I'm working on a generalization of the Min-Hash algorithm to allow the meaningful comparison of ordered values such as integers. The core trick is to use deterministic randomness as a replacement for hash-functions.
However, to get this thing to work I need a way to deterministically sample from a discrete distribution. I.e. if I repeatedly draw samples from a discrete distribution I need to get the same set of values for every call.
Library functions like
sample of the language
R use standard sampling algorithms which typically use uniform-sampling from the cumulative distribution. Hence, they need some pseudo-random numbers.
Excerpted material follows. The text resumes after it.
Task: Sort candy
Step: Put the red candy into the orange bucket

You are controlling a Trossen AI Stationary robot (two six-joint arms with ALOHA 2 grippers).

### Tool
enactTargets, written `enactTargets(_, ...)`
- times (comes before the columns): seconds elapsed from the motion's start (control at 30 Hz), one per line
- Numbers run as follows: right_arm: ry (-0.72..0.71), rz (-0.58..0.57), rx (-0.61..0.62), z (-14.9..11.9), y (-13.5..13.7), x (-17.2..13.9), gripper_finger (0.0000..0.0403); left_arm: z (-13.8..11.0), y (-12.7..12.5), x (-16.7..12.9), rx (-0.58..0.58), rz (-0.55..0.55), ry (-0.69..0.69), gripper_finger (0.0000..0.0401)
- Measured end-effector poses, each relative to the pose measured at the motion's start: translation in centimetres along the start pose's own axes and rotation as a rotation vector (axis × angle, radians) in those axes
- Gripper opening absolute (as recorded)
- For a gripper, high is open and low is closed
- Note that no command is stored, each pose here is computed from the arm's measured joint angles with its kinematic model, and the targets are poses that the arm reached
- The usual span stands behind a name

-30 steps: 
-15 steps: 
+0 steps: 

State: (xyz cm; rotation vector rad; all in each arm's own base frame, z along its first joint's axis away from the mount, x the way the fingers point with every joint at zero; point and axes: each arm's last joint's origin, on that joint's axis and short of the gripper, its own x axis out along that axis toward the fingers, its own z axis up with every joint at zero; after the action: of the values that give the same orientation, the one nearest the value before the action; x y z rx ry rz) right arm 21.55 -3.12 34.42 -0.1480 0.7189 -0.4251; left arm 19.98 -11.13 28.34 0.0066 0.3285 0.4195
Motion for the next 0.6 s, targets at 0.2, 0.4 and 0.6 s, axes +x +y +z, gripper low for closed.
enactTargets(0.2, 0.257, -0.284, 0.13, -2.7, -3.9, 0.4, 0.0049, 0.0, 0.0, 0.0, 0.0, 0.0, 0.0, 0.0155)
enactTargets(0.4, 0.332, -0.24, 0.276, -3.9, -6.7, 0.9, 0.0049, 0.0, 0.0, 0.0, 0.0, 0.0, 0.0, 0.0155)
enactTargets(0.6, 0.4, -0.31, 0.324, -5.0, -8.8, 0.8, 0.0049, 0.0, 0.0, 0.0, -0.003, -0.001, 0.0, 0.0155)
By seeding and resetting this random number generator prior to each call, it is possible to cut out the randomness and make things deterministic.
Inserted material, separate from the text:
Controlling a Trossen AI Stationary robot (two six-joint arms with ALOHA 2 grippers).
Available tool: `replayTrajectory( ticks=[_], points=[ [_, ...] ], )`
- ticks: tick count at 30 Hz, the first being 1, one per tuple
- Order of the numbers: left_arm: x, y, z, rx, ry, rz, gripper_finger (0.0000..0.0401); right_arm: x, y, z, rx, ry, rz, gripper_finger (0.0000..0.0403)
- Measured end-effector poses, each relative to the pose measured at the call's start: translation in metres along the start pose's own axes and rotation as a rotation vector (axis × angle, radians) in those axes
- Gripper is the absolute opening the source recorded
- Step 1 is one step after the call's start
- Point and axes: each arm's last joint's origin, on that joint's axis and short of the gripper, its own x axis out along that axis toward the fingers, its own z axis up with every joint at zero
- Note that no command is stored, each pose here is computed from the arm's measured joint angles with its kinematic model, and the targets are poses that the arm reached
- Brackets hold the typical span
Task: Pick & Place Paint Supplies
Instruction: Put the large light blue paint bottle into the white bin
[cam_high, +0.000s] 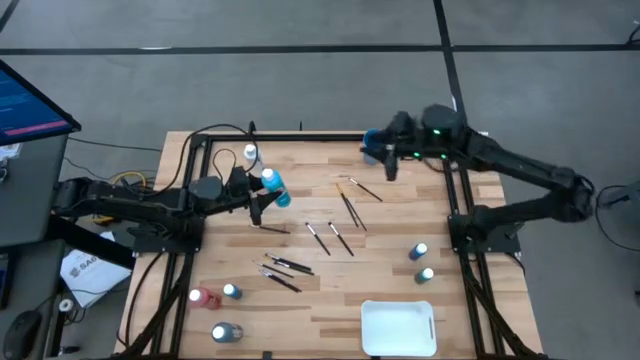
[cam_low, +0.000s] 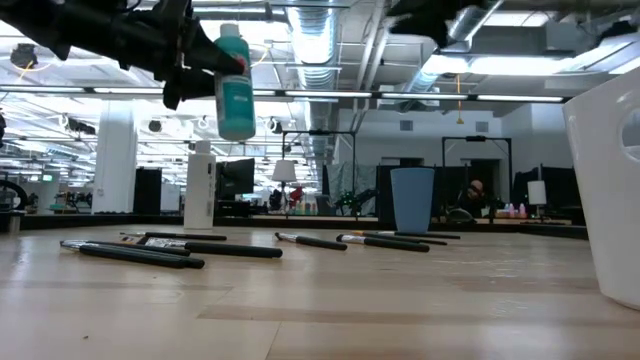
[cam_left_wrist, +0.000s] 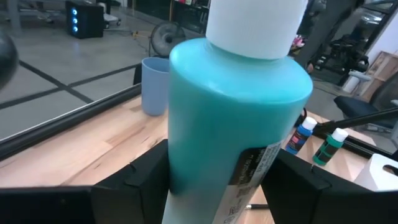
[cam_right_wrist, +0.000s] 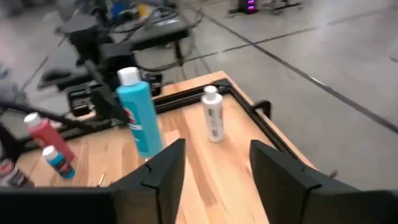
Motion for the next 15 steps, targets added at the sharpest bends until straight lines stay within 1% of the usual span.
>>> replayTrajectory(
  ticks=[2,7,12,15],
  points=[
    [0.001,0.000,-0.001,0.016,0.009,0.003,0.0204,0.015,0.005,0.014,-0.052,0.017,0.023,0.0191],
    [0.004,0.000,-0.004,0.025,0.027,0.008,0.0204,0.055,0.018,0.043,-0.131,0.109,0.071,0.0206],
    [0.007,0.000,-0.008,0.034,0.046,0.014,0.0205,0.094,0.035,0.066,-0.215,0.096,0.216,0.0209],
    [0.007,0.000,-0.007,0.032,0.040,0.013,0.0205,0.116,0.046,0.066,-0.258,0.109,0.292,0.0208]
  ],
)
sample then behaves like a mathematical function.
Consider following example:
value: a b c d e f g h i j prob: 0.070 0.0774 0.083 0.090 0.096 0.103 0.109 0.116 0.122 0.129 setSeed(1) sample(value,5, prob, replace = TRUE) >>> a, c, e, j, a setSeed(1) sample(value,5, prob, replace = TRUE) >>> a, c, e, j, a
However, in case the distribution changes slightly (i.e another value
k gets inserted) the values returned from these standard sampling algorithms change drastically.
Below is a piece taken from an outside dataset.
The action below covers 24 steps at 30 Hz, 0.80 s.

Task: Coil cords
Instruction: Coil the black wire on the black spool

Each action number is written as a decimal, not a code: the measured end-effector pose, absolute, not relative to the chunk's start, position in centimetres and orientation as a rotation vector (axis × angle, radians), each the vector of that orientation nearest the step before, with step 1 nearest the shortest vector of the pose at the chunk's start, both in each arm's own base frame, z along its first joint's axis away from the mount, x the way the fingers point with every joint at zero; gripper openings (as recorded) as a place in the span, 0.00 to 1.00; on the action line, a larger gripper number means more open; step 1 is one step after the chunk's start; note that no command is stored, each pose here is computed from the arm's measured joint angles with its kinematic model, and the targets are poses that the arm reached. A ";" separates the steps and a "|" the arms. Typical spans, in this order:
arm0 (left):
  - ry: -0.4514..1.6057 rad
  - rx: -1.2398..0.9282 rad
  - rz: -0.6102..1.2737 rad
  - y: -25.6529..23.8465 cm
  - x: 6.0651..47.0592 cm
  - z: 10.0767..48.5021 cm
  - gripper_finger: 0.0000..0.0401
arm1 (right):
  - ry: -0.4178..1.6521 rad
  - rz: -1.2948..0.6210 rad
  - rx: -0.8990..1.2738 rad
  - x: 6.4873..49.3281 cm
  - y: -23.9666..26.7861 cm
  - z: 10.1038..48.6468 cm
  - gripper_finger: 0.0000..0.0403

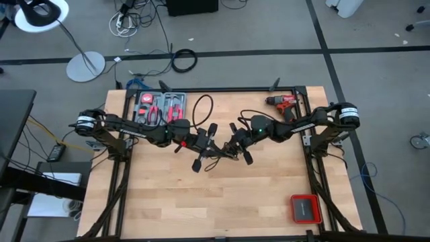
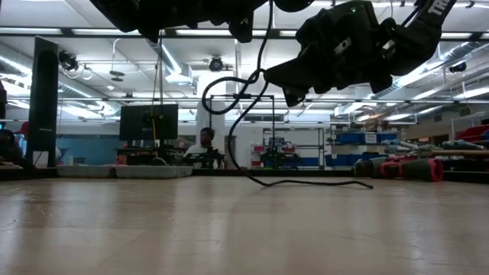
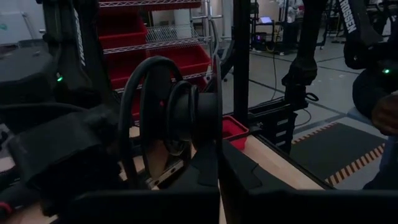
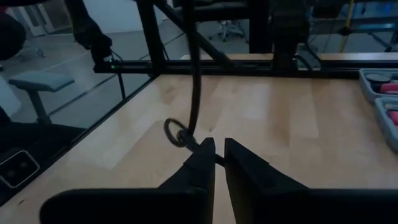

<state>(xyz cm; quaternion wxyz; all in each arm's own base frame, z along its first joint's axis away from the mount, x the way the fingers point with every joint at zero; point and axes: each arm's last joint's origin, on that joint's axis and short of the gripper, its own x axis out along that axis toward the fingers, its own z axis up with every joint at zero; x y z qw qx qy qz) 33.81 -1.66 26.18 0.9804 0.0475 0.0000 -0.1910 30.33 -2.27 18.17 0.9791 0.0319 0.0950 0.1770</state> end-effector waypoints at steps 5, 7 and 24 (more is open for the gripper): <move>0.000 0.096 -0.388 -1.8 33.8 26.2 0.00 | 0.201 0.329 0.064 29.7 -3.0 17.4 0.07; -0.001 0.096 -0.388 -1.8 33.8 26.2 0.00 | 0.200 0.325 0.062 29.4 -3.1 17.2 0.07; 0.011 0.094 -0.372 -1.7 33.8 26.1 0.00 | 0.224 0.317 0.065 28.4 -3.3 16.2 0.16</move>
setSeed(1) sample(value, 5, prob, replace = TRUE) >>> a, c, e, j, a insert('k') >>> value: a b c d e f g h i j k >>> prob: 0.062 0.068 0.073 0.079 0.085 0.090 0.096 0.102 0.107 0.113 0.119 setSeed(1) sample(value,5, prob, replace = TRUE) >>> b, d, f, k, b
So, despite the distribution changed only marginally, the drawn sample changed broadly. However, I would like to see just a minor change, something like
>>> a, c, e, j, a <-- initial sample from initial density >>> a, c, k, j, a <-- desired sample after small density change >>> b, d, f, k, b <-- actual sample after small density change
A slow but working algorithm would be to 'simulate' this sampling by using 10.000 bins. Each bin contains a single 'value'. The number of bins of a certain value corresponds to the probability of the value in the distribution. Drawing from this simulation then works by drawing integers
i 1-10.000 and returning the value of the bin with number
i. If bins get replaced with another value, the drawn sample changes only slightly, because on every call the same bins get selected.
So the problems with standard algorithms is, that they typically sort/rearrange these bins to get the speedup. However, thats not possible in that case.
Is there a way to sample from the density distribution itself while ensuring that the change in the drawn sample is similar to the change of the distribution?